Secretariat

Secretariat may be the greatest race horse of all time, but somehow that isn’t enough to rate him a starring role in his own movie. Instead Secretariat all but ignores the horse it’s named after in favor of telling the tedious, mostly irrelevant story of his owner. Let’s call her Diane Lane. As portrayed on film, the sum total of Diane Lane’s contribution to Secretariat’s racing career amounts to firing an employee, losing a coin toss, and refusing to pay her taxes on time. That’s it. But the movie takes a full two hours to show us that, while in the background this amazing race horse just sort of sits there, treated like lawn furniture the movie and its characters fail to develop any sort of connection or relationship with.

This blindingly obvious flaw in the film’s construction might be forgivable if the things it chose to focus on instead were in any way interesting, but they’re not. Diane Lane is the movie’s sole interest and she, unfortunately, seems to have no personality. She’s a fairly bland housewife who just sort of scowls and looks stubborn whenever anyone suggests something she doesn’t like. We spend endless, tedious minutes with her while she just sort of sits there and looks like an owner, until at some point she gets involved enough to try and construct some sort of complicated, generally irrelevant Ponzi scheme. The movie occasionally drops in throwaway lines about her ownership skills, but it’s merely lip service and much like her frequently discussed relationship with the horse, not something actually shown in the movie. Secretariat chooses to tell instead of show, and if there’s a worse mistake any movie can make, I can’t name it.

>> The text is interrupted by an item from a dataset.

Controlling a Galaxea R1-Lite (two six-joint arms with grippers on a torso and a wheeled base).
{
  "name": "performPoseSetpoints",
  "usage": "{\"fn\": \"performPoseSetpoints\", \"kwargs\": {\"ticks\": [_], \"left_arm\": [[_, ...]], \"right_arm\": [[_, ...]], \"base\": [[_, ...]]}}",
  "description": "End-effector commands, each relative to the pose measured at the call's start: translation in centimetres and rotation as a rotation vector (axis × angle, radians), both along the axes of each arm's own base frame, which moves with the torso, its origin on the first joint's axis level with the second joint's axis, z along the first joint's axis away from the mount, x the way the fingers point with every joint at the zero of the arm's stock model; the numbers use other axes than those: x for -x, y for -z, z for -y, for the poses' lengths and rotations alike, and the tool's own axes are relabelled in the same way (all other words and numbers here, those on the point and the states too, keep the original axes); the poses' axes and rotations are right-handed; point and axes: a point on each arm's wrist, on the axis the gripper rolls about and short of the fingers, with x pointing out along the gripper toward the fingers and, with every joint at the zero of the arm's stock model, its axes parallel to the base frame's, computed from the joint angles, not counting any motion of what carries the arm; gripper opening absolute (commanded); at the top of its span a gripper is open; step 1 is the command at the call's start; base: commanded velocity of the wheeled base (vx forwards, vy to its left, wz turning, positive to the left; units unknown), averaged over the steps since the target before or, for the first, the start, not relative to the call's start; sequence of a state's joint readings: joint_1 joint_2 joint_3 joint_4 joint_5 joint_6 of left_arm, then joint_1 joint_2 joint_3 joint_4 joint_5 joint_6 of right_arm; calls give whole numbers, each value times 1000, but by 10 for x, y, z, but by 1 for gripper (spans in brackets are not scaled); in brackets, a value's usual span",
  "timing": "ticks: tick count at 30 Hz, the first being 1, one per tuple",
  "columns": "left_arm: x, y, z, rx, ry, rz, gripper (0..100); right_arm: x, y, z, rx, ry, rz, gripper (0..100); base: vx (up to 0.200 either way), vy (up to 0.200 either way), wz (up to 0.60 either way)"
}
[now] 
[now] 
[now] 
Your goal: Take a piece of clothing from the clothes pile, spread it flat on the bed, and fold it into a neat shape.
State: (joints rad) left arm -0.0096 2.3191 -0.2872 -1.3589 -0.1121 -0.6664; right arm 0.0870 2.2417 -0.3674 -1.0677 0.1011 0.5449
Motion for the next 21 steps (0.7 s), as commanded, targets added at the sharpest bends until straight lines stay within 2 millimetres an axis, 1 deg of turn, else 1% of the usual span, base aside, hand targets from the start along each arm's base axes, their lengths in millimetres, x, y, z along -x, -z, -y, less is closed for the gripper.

The rest of the script’s characters are even worse. Diane’s husband is an asshole cliché, her brother an empty plot device who exists only to serve as an easily overcome obstacle. Her kids and the other people she surrounds herself seem to be in the movie primarily to give hugs. Secretariat contains more hugging than actual racing. The closest anyone comes to having an honest to god personality is Secretariat’s trainer, Lucien Laurin. Unfortunately, his personality is John Malkovich’s personality. I don’t know if Malkovich actually researched Laurin before playing him or simply read the script and concluded that this was clearly a paycheck movie so why bother, but whatever the reason, John Malkovich basically plays John Malkovich. It’s not acting, exactly, but at least he has some semblance of a personality and at least he’s entertaining. That’s more than anyone else in the movie has going for them.

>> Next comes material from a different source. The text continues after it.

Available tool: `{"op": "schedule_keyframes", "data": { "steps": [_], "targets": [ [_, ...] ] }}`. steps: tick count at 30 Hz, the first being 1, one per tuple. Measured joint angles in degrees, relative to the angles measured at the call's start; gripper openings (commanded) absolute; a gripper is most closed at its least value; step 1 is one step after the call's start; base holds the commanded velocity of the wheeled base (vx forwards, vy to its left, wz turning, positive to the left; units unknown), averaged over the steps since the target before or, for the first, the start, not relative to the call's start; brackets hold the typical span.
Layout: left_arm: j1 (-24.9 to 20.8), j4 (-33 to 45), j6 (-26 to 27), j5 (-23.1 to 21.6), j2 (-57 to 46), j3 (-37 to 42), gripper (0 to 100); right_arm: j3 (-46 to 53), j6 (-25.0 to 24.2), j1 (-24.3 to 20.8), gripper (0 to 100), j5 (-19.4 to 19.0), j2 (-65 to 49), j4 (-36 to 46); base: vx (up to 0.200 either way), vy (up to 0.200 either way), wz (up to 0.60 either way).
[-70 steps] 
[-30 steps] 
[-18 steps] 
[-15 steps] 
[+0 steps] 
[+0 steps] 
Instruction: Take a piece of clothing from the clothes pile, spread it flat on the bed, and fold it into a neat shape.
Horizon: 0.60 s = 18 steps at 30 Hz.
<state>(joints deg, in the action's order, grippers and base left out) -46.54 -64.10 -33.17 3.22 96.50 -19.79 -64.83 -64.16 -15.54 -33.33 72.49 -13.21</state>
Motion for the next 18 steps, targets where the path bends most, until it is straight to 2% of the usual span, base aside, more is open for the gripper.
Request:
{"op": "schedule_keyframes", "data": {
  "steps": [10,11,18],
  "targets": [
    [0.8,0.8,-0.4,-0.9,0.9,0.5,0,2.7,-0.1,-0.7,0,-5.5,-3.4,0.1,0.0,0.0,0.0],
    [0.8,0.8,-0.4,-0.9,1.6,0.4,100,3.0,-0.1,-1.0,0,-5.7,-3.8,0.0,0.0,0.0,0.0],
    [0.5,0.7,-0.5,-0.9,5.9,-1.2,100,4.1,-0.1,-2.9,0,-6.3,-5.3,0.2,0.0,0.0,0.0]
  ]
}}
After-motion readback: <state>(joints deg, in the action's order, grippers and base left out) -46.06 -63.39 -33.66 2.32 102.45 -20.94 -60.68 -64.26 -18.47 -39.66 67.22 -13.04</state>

Yet in the all too rare moments when Secretariat actually gets down to racing it becomes almost genuinely entertaining. It’s not because of the way the movie’s races are filmed, mostly they’re a disaster of shaky footage shot on what would appear to be camcorders without the benefit of color correction. At least the good scenes are shot that way. Sometimes the movie doesn’t even give us that much. It’s a film that cares so little about the horse it’s named after that one of Secretariat’s biggest and most important races is, quite literally, spent showing people in their living room reacting to the race on television rather than letting us see the action.

No, Secretariat doesn’t give a shit about the horse or his races, and it shows. But they’re exciting anyway because the horse, no matter how much they don’t fucking seem to care at all about him in this movie, is insanely exciting. The movie’s final race is incredible, not because it’s close but because Secretariat runs like some sort of crazed, hyper-real racing machine which blows every other animal off the track. It’s like going to a NASCAR race and watching one of the cars, out of nowhere, take off and launch itself into space. It’s incredible because it really happened, and because even decades later no horse has ever beaten his record. You’ll cheer during the racing sequences because there was a good movie in here to be made, not because director Randall Wallace and his Disney cohorts actually made one. They haven’t. This sucks.

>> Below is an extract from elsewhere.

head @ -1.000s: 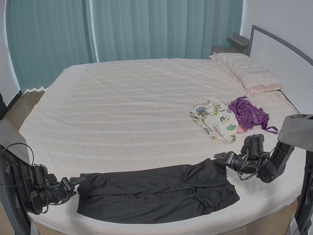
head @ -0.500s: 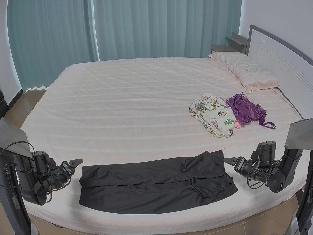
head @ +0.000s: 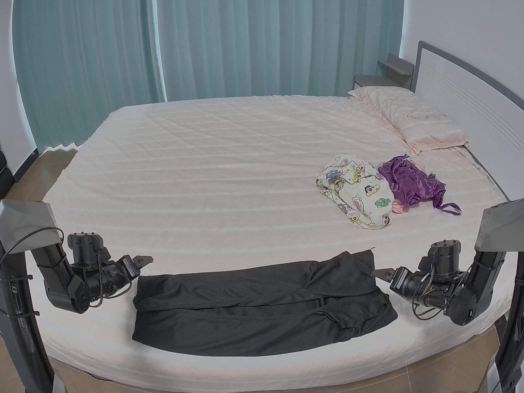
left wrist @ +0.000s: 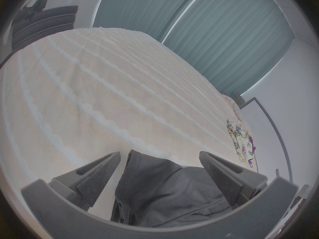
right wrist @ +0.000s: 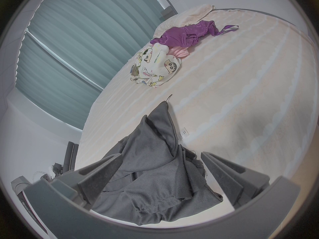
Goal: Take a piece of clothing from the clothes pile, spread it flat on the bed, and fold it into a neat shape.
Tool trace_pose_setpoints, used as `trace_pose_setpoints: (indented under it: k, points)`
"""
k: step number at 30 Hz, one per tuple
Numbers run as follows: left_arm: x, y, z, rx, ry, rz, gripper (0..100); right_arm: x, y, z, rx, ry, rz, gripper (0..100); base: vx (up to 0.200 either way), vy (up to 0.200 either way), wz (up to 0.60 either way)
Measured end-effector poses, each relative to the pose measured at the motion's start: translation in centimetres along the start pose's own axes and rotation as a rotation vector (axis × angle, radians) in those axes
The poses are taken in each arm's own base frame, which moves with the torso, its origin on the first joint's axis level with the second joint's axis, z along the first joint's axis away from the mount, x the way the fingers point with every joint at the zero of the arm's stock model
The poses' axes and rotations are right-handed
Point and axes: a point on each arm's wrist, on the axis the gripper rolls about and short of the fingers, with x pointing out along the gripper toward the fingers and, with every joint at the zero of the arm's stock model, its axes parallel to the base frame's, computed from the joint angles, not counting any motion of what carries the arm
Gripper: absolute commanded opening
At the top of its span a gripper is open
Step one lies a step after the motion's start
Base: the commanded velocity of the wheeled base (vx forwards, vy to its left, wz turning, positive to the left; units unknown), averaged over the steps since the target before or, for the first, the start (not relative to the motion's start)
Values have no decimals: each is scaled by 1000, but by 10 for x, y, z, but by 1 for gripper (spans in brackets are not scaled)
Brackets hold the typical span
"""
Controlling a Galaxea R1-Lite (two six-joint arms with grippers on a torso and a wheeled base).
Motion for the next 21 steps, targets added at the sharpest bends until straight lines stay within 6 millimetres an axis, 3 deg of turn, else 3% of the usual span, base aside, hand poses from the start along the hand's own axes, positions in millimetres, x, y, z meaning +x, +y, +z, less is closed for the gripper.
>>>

What Secretariat has done, however, is make an incredibly convincing case for why someone should probably get to work on making a new movie out of The Black Stallion. The problem with making any horse racing film based on a true story is, well, that real life horse racing is boring. The truth is that the horses are just property to the owners and the jockeys don’t really have any sort of connection with them beyond sitting with them on race day. Real life horse racing is often as cold and indifferent to the animals as Secretariat is. In fiction though, in a story like The Black Stallion, horse racing comes alive through the connection between a man and his stallion. Enough with real life. If you’re going to make a horse movie, make a connection with the horse, or don’t bother. Make it about bicycles instead. What’s the difference?